En varias ocasiones me he referido a la obligación de cuidar el sistema de partidos, tomando en cuenta que la democracia y la institucionalidad dependen mucho de estos. Pues en la medida en que los partidos son fuertes y sobre todo cuidadosos en su forma de ejecutar, así lo será por igual la democracia. Contrariamente, cuando estos son débiles y con una conformación dudosa, la democracia y la institucionalidad corren el peligro de sufrir las mismas consecuencias.
De estos criterios fue que surgió la idea de que el Estado financiara a los partidos políticos con representación doméstico. Con el propósito de que, al tiempo de que se fortalecieran y se independizaran de los grupos hegemónicos, se convertirían en verdaderos vigilantes de una democracia vaco de ataduras de grupos económicos o de cualquier fuente dudosa, así como de posibles conflictos de intereses que pudieran deslucir lo que debería ser una sana trámite partidaria. Tanto si llegan al poder como en su examen de examen en los diferentes estamentos.
Puede estudiar: “Haciendo lo mismo no se pueden esperar resultados diferentes”
Aunque probablemente no esté documentado, la idea que primó y le dio origen al esquema de ley para tales fines fue para que los partidos se sacudieran de las dádivas o ayudas de grupos que pudieran convertirse en ataduras o pudieran gestar conflictos de intereses. De lo contrario, ese esquema no habría tenido sentido.
No me canso de repetir que preservar la democracia es preservar a los partidos y los gobiernos. Por consiguiente, debe ser responsabilidad de todos, no solo de la JCEcuidar de unos y otros. De los que gobiernan y los que están en la examen o fuera del Gobierno. Igualmente preservar y cuidar todos los organismos y estamentos que conforman un Estado tolerante: Congreso, Conciencia, Sociedad Central Electoralorganismos de seguridad, etc.
Recalco mucho estos conceptos porque es evidente que hay grupos denominados democráticos o del sistema que, sin darse cuenta o formando parte de una organización sumamente equivocada y peligrosa, han vivido tratando de desacreditar a los partidos y a los políticos, que en algunos casos, por su estimular, no necesitan mucho esfuerzo.

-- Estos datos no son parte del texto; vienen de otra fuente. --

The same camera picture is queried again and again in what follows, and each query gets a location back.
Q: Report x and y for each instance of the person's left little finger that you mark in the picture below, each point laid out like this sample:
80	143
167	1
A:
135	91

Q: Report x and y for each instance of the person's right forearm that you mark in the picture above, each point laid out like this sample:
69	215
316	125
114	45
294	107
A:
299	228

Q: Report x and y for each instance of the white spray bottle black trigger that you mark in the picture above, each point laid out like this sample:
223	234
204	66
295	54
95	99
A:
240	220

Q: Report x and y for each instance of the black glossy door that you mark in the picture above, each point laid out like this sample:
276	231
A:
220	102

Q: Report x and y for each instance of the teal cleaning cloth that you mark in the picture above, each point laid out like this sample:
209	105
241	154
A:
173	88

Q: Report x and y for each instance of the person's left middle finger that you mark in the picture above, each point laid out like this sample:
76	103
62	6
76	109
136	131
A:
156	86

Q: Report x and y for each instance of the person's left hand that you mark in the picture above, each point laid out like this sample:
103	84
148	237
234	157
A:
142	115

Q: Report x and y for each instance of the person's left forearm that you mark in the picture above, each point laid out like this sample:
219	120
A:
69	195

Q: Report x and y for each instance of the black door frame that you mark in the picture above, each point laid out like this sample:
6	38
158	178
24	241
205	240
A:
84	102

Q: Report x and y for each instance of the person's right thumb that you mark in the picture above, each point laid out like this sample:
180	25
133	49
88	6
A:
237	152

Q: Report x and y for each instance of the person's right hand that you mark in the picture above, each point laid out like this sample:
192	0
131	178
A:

Pienso, al igual que muchos ciudadanos conscientes, que el sacrificio y contribución que hacen el Estado y la sociedad en crédito del financiamiento de los partidos, debe corresponderse con su estimular y que los objetivos de consolidación democrática deben ser cada vez mayores.
En tal sentido, los partidos y sus dirigentes deberían empeñarse en no darle razones válidas a quienes proclaman que no se ha podido contar con organizaciones políticas cuyas estructuras puedan ser exhibidas a la nación como ejemplo. Cuidarse asimismo de una idea popular que cala, en el sentido de que todos los partidos son iguales. Así como de las conductas de sus dirigentes, para que su estimular divulgado y privado no puedan ser señalados o enmarcados como conductas antiéticas.
Algunos alegan que uno de los fallos existentes es porque el Estado no cuenta con mecanismos funcionales para velar por el control de los gastos de los partidos, ni siquiera para determinar otras fuentes de financiamientos. Por consiguiente, se hace más que necesario que, con el apoyo de los mismos partidos, se pueda recobrar la imagen de que el financiamiento cumple su rol.